O colapso como escolha
O enfraquecimento da ONU tem raízes em fatores diversos. Primeiro, a crescente polarização global, com o retorno da competição entre grandes potências. Segundo, o uso recorrente do veto no Conselho de Segurança, que bloqueia ações eficazes diante de crises como a guerra na Síria ou a guerra na Ucrânia. Terceiro, a dependência orçamentária de poucos países, o que torna a organização vulnerável a chantagens políticas.
Algumas declarações históricas de secretários-gerais da ONU ajudam a entender a gravidade do momento. Dag Hammarskjöld (1953–1961) advertiu: “A ONU não foi criada para levar a humanidade ao paraíso, mas para salvá-la do inferno.” Boutros Boutros-Ghali (1992–1996) afirmou que “sem reformas estruturais profundas, a ONU caminhará para a irrelevância.” E Kofi Annan (1997–2006), laureado com o Nobel da Paz, declarou: “Se a ONU falhar, será porque seus Estados-membros falharam.”
Em 2025, o mundo contabiliza mais de 50 conflitos armados ativos, segundo dados do Uppsala Conflict Data Program (UCDP). Cerca de 20 são classificados como guerras — com pelo menos mil mortes anuais — em países como Iêmen, Sudão, Mianmar, Etiópia, Congo, Israel, Rússia e Ucrânia. A maioria deles ocorre à margem da ação efetiva das instituições internacionais.
Utopia ou necessidade?
Será utopia lutar energicamente pela paz mundial? Utopia, aqui, não deve ser confundida com ingenuidade. Trata-se da recusa em aceitar o colapso como destino inevitável. Em momentos críticos da história, a humanidade se viu diante do abismo e optou por resistir.
Durante a Idade Média, a peste negra dizimou milhões na Europa. Muitos acreditaram que ali estava o fim da civilização. Aqueles que ousaram imaginar a superação da pandemia foram chamados de “utópicos” — mas saíram vitoriosos. No século XX, a reconstrução europeia pós-guerra foi considerada improvável — e resultou na criação do Estado de bem-estar social. Ainda mais recentemente, o fim do apartheid na África do Sul parecia inatingível — até que se tornou realidade. A história mostra que é justamente no limiar da barbárie que as utopias se revelam mais necessárias.
A paz mundial, tão desejada por sábios, líderes religiosos, poetas e idealistas ao longo da história, enfrenta uma contradição paralisante: em meio a esse nosso mundo conturbado dos dias atuais observamos também que pela primeira vez, a humanidade tem meios concretos de enxergar o planeta como um só corpo e seus povos como partes de um único sistema interdependente. A paz global deixou de ser apenas um anseio nobre: tornou-se uma etapa natural da evolução social. Alguns já chamam essa nova consciência coletiva de “planetização”.
Mais que decidir, é hora de agir
Nada simboliza mais o risco global atual do que a guerra em curso entre a Rússia e a Ucrânia.
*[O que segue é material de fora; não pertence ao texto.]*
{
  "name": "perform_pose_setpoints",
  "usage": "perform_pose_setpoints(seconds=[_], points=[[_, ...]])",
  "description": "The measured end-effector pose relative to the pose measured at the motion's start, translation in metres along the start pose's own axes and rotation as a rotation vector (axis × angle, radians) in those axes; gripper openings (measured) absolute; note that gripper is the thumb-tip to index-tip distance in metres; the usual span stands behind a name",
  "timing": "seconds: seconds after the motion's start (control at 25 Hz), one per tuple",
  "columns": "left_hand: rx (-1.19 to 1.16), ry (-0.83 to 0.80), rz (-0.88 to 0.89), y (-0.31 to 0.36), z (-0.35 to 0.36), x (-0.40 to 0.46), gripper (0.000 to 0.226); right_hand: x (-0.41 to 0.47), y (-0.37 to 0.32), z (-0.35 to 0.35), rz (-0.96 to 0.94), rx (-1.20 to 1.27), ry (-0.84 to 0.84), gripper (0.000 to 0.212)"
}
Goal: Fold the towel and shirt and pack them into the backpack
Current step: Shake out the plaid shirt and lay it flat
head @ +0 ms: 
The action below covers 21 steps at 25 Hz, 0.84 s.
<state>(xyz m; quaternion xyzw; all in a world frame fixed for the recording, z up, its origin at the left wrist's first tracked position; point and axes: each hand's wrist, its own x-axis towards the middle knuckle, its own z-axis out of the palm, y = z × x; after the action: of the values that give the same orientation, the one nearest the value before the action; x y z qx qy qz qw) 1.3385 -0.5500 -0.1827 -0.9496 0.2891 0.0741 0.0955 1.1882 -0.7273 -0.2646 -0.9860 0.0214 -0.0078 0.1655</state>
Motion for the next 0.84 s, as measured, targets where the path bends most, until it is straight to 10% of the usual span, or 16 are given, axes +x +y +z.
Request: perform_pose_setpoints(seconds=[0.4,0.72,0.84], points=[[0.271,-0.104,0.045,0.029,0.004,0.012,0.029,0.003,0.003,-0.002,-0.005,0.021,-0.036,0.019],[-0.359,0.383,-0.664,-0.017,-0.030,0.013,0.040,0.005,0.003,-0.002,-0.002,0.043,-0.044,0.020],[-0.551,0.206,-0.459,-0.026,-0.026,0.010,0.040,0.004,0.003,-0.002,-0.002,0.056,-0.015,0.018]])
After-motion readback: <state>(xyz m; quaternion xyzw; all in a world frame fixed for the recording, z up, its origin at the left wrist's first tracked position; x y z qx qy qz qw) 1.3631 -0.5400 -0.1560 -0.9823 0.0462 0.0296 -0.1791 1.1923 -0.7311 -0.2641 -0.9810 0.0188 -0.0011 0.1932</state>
Um dos envolvidos é membro permanente do Conselho de Segurança e potência nuclear. O fato de essa guerra ter sido iniciada sem qualquer possibilidade de contenção ou mediação eficaz da ONU revela a obsolescência da atual arquitetura internacional.
O sistema multilateral precisa de um renascimento urgente. Não se trata de utopia, mas de sobrevivência. A ONU precisa de reformas profundas: ampliação do Conselho de Segurança, fim do poder de veto absoluto, fortalecimento das agências humanitárias e mais autonomia orçamentária. A OMC deve se adaptar à nova ordem digital e às cadeias de suprimento geopolíticas. A OMS deve ganhar blindagem política para agir com independência científica em futuras pandemias.
A paz mundial, hoje, repousa sobre uma rede de instituições fracas, politizadas e desacreditadas. O risco é claro: se o mundo não renovar sua confiança no multilateralismo, retornará à lógica das potências — onde a força bruta vale mais que o diálogo. Já vimos esse filme antes. E o desfecho foi trágico.